From the line containing "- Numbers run" to the last line below, retype everything word for word.

Dataset excerpt below:

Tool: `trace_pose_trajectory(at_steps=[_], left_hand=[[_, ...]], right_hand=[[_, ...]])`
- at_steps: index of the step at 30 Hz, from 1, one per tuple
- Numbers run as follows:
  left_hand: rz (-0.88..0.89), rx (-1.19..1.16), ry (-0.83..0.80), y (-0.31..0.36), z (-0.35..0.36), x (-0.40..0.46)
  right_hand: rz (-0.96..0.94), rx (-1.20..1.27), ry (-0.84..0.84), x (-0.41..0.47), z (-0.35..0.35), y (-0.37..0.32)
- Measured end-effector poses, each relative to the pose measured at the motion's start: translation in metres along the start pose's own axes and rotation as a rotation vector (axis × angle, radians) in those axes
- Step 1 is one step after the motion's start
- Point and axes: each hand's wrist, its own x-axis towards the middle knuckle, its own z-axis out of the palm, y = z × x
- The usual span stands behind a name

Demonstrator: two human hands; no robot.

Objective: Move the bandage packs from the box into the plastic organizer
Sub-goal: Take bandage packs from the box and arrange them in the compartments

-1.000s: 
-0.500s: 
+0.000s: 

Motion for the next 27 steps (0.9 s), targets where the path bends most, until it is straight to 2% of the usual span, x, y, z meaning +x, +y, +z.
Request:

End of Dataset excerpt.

> Answer to this exercise:
- Numbers run as follows:
  left_hand: rz (-0.88..0.89), rx (-1.19..1.16), ry (-0.83..0.80), y (-0.31..0.36), z (-0.35..0.36), x (-0.40..0.46)
  right_hand: rz (-0.96..0.94), rx (-1.20..1.27), ry (-0.84..0.84), x (-0.41..0.47), z (-0.35..0.35), y (-0.37..0.32)
- Measured end-effector poses, each relative to the pose measured at the motion's start: translation in metres along the start pose's own axes and rotation as a rotation vector (axis × angle, radians) in those axes
- Step 1 is one step after the motion's start
- Point and axes: each hand's wrist, its own x-axis towards the middle knuckle, its own z-axis out of the palm, y = z × x
- The usual span stands behind a name

Demonstrator: two human hands; no robot.

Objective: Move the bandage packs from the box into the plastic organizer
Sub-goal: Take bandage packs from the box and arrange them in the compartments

-1.000s: 
-0.500s: 
+0.000s: 

Motion for the next 27 steps (0.9 s), targets where the path bends most, until it is straight to 2% of the usual span, x, y, z meaning +x, +y, +z.
Request:

The output above is complete.